Subsequent scans: If the number scanned equals the largest number from the previous chunk and its occurrence count is smaller than its count from the previous scan, increment its occurrence count, but don't add it to the store, if its occurrence count is larger than or equal to the remembered count add the number to the store (removing the largest number from the store if necessary). If the scanned number is larger than the largest number of the previous scan, but smaller than the largest number in the store (or the store is not yet full), add it to the store (remove largest number if necessary). When the scan is complete, output the stored numbers in order, and remember the largest number output so far, and the number it has been output in total (the largest number might be the same as the one from the previous scan, so you need to know how often it was output in all chunks treated so far).
I'm not sure what the best data structure for the store would be, but I think a heap would be a good choice (comparison with largest: O(1), replacing: O(log size), final sorting for output: O(size*log size), practically no memory overhead as you would have with a binary search tree).
is there better way than just go left or right based on the input digit 0 or 1?
There are some papers on efficient decoding algorithms for Huffman Trees. Personally, I only used one of them, for academic reasons, but it was a long time ago. The title of the paper was "A Memory Efficient and Fast Huffman Decoding Algorithm" by Hong-Chung Chen, Yue-Li Wang and Yu-Feng Lan.
The algorithm gives results in O(log n) time. In order to use this algorithm, you have to construct a table with all the symbols of your tree (leaves), and for each symbol you have to specify a weight:
w(i) = 2 ^ (h - l)
where h is the height of Huffman Tree and l is the level of the symbol, and a count:
count(i) = count(i-1) + w(i)
The count of root, count(0), is equal to its weight.
When you have all that, there are 3 simple steps in the algorithm, that are described in the paper.
I don't know if this is what you were looking for.
Yes, there is, and you can use lookup tables.

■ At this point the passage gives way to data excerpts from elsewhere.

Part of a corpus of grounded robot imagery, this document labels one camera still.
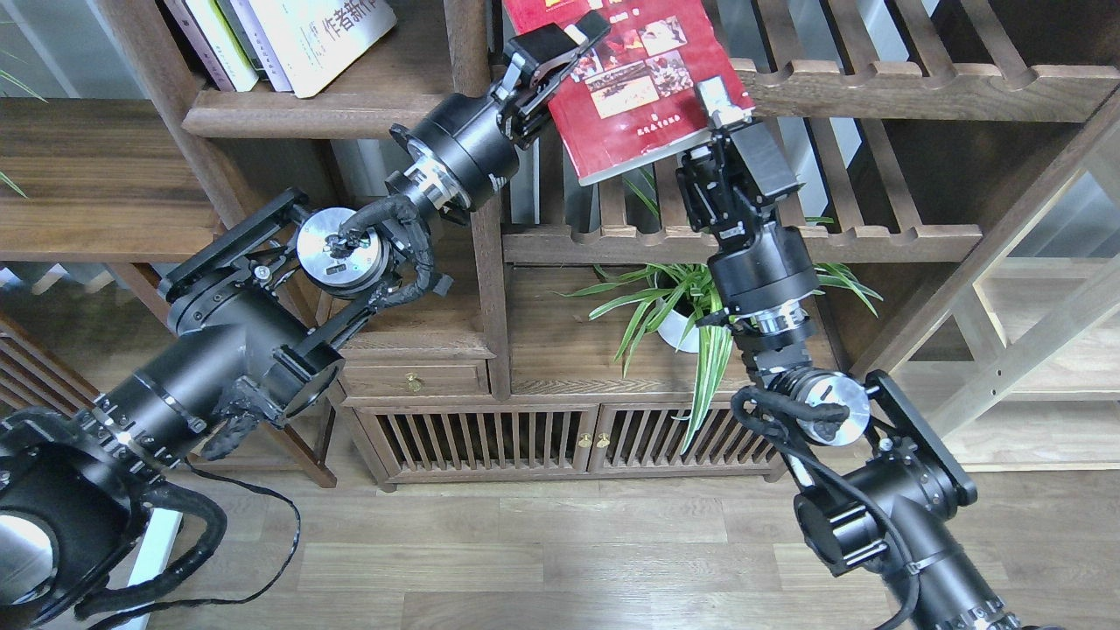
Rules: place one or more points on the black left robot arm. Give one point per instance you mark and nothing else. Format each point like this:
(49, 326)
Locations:
(90, 523)

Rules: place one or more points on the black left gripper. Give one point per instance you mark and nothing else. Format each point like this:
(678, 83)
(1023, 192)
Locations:
(465, 150)

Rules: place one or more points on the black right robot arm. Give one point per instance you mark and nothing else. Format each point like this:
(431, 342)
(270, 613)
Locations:
(877, 486)

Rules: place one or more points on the red book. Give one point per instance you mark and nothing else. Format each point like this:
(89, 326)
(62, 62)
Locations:
(633, 100)

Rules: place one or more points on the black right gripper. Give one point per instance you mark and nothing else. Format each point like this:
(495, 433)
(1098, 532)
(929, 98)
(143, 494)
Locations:
(730, 188)

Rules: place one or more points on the white spine book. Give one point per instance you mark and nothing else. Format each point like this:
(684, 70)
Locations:
(209, 33)

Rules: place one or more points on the white plant pot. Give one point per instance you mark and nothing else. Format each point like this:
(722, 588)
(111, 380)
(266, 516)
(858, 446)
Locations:
(676, 331)

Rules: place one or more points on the green spider plant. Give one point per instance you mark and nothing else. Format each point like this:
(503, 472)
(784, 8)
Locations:
(657, 288)

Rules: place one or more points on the brass drawer knob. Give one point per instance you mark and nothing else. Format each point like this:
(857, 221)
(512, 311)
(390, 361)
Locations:
(413, 382)

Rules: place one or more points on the pale purple book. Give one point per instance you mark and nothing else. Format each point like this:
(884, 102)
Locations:
(250, 34)

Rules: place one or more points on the light wooden rack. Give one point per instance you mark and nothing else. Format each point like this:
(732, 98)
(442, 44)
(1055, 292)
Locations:
(1011, 353)

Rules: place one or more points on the white book with blue text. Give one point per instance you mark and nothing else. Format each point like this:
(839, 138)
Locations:
(316, 40)

Note that you will use quite a bit of memory to store these tables, and you will either have to ship that table with the data (probably negating the effect of the compression altogether) or construct the table before decompressing (which would negate some, if not all, of the speedup you gain from it.)
Here's how the table would work.
Let's say, for a sample portion of compressed data that the bit-sequences for symbols are as follows:
1 -> A
01 -> B
00 -> C
What you do now is to produce a table, indexed by a byte (since you need to read 1 byte minimum to decode the first symbol), containing entries like this:
key symbol bit-shift
1xxxxxxx A 7
01xxxxxx B 6
00xxxxxx C 6
The x's means you need to store entries with all possible combinations for those x's, with that data. For the first row, this means you would construct a table where every byte-key with the high-bit set would map to A/7.

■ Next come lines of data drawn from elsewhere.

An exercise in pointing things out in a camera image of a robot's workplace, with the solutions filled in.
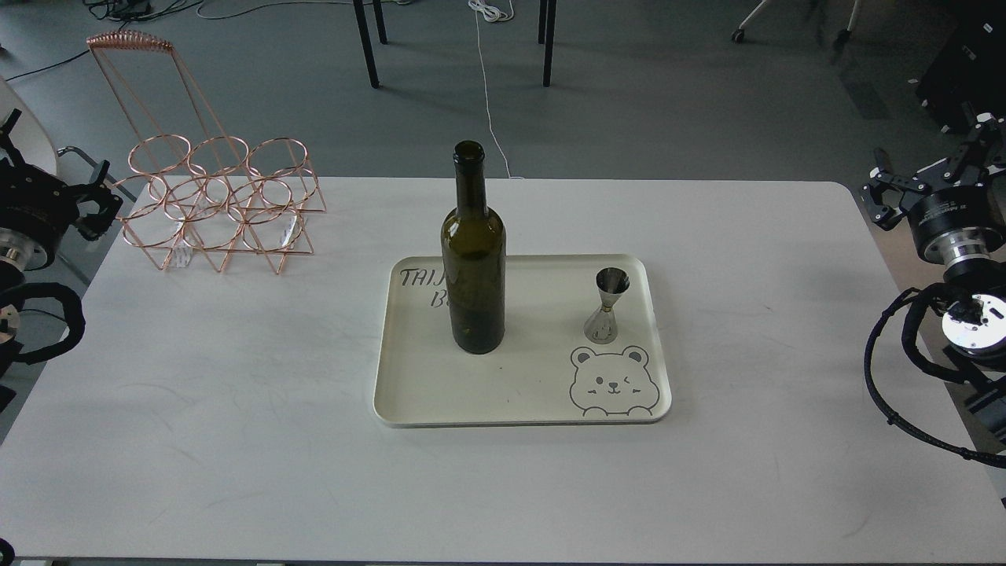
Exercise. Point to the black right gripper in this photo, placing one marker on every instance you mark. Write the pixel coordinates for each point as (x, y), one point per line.
(959, 185)

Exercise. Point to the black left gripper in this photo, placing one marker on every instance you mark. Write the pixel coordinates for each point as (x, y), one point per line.
(41, 206)

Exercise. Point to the steel double jigger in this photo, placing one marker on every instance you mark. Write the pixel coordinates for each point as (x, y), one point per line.
(602, 327)

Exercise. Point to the dark green wine bottle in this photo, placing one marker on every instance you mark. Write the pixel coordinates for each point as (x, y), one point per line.
(473, 241)

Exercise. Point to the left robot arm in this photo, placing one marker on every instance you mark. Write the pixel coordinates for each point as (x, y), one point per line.
(13, 300)

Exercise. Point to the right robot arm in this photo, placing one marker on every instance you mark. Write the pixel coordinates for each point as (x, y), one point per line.
(954, 328)

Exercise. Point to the black equipment case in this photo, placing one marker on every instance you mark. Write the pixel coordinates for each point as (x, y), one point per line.
(969, 70)

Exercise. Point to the office chair wheeled base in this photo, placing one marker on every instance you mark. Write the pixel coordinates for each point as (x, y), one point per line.
(813, 23)

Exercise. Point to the cream bear serving tray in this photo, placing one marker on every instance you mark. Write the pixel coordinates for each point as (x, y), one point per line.
(545, 371)

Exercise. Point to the copper wire wine rack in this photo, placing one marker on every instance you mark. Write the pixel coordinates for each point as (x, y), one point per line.
(209, 194)

The table would have entries for all 256 key values, half of them mapped to A/7, and 25% to B/6 and C/6, according to the rules above.
Of course, if the longest bitsequence for a symbol is 9-16 bites, you need a table keyed by a 16-bit integer, and so on.
Now, when you decode, here's how you would do this:
read first and second byte as key, append them together
loop:
look up the first 8 bits of the current key in the table
emit symbol found in table
shift the key bitwise to the left the number of bits specified in the table
if less than 8 bits left in the key, get next byte and append to key
when at end, just pad with 0-bytes, and as with all Huffman decompression you need to know how many symbols to emit before you start.
Sure, instead of 2-trees you can use k-trees and get O(ln_k(n)) speedup. It's not much.
If the max key size is small (say < 8 bits) or you've got lots of memory, you can use a straight lookup table & get O(1).